=== WHAT TO WORK ON ===
Only the lines that include "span" should be copied from the data below.

=== DATASET EXCERPT ===
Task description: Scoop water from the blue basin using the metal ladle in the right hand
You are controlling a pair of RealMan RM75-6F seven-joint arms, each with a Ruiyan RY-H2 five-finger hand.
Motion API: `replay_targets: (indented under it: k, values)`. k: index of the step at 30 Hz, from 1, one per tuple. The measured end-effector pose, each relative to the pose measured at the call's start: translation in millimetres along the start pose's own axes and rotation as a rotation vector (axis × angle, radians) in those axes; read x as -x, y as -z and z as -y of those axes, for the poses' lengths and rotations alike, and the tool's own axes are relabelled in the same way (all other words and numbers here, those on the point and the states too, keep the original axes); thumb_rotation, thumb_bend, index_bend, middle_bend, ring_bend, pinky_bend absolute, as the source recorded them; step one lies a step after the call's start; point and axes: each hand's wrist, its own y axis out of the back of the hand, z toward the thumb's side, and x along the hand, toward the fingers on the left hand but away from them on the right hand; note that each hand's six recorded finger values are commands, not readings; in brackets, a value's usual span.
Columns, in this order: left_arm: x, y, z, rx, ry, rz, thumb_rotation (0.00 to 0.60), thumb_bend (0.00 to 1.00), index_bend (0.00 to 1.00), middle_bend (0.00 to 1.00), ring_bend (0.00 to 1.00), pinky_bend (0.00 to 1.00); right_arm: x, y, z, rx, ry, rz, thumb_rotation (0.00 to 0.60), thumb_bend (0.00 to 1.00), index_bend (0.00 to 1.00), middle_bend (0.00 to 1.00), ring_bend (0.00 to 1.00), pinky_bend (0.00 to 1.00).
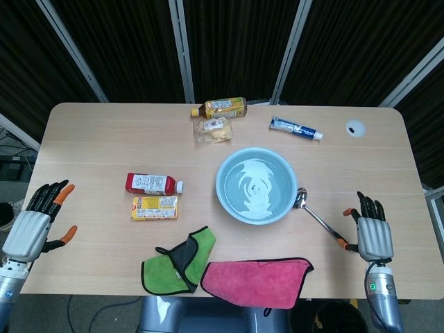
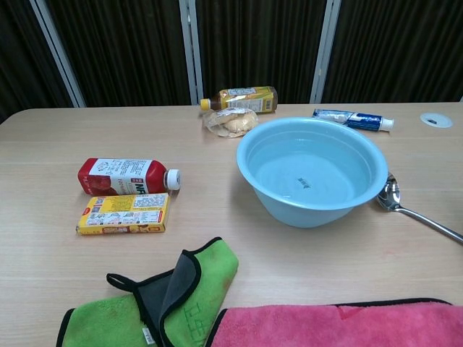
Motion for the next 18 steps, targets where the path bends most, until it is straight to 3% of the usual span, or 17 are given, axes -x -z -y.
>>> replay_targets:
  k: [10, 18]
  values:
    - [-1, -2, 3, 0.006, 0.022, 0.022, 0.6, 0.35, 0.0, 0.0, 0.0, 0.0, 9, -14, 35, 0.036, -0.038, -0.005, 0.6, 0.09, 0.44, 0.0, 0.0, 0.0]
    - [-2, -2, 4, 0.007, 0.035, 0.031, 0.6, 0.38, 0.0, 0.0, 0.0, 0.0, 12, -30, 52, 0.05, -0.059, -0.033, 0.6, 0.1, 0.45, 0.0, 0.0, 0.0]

=== ANSWER BELOW ===
Motion API: `replay_targets: (indented under it: k, values)`. k: index of the step at 30 Hz, from 1, one per tuple. The measured end-effector pose, each relative to the pose measured at the call's start: translation in millimetres along the start pose's own axes and rotation as a rotation vector (axis × angle, radians) in those axes; read x as -x, y as -z and z as -y of those axes, for the poses' lengths and rotations alike, and the tool's own axes are relabelled in the same way (all other words and numbers here, those on the point and the states too, keep the original axes); thumb_rotation, thumb_bend, index_bend, middle_bend, ring_bend, pinky_bend absolute, as the source recorded them; step one lies a step after the call's start; point and axes: each hand's wrist, its own y axis out of the back of the hand, z toward the thumb's side, and x along the hand, toward the fingers on the left hand but away from them on the right hand; note that each hand's six recorded finger values are commands, not readings; in brackets, a value's usual span.
Motion for the next 18 steps, targets where the path bends most, until it is straight to 3% of the usual span, or 17 are given, axes -x -z -y.

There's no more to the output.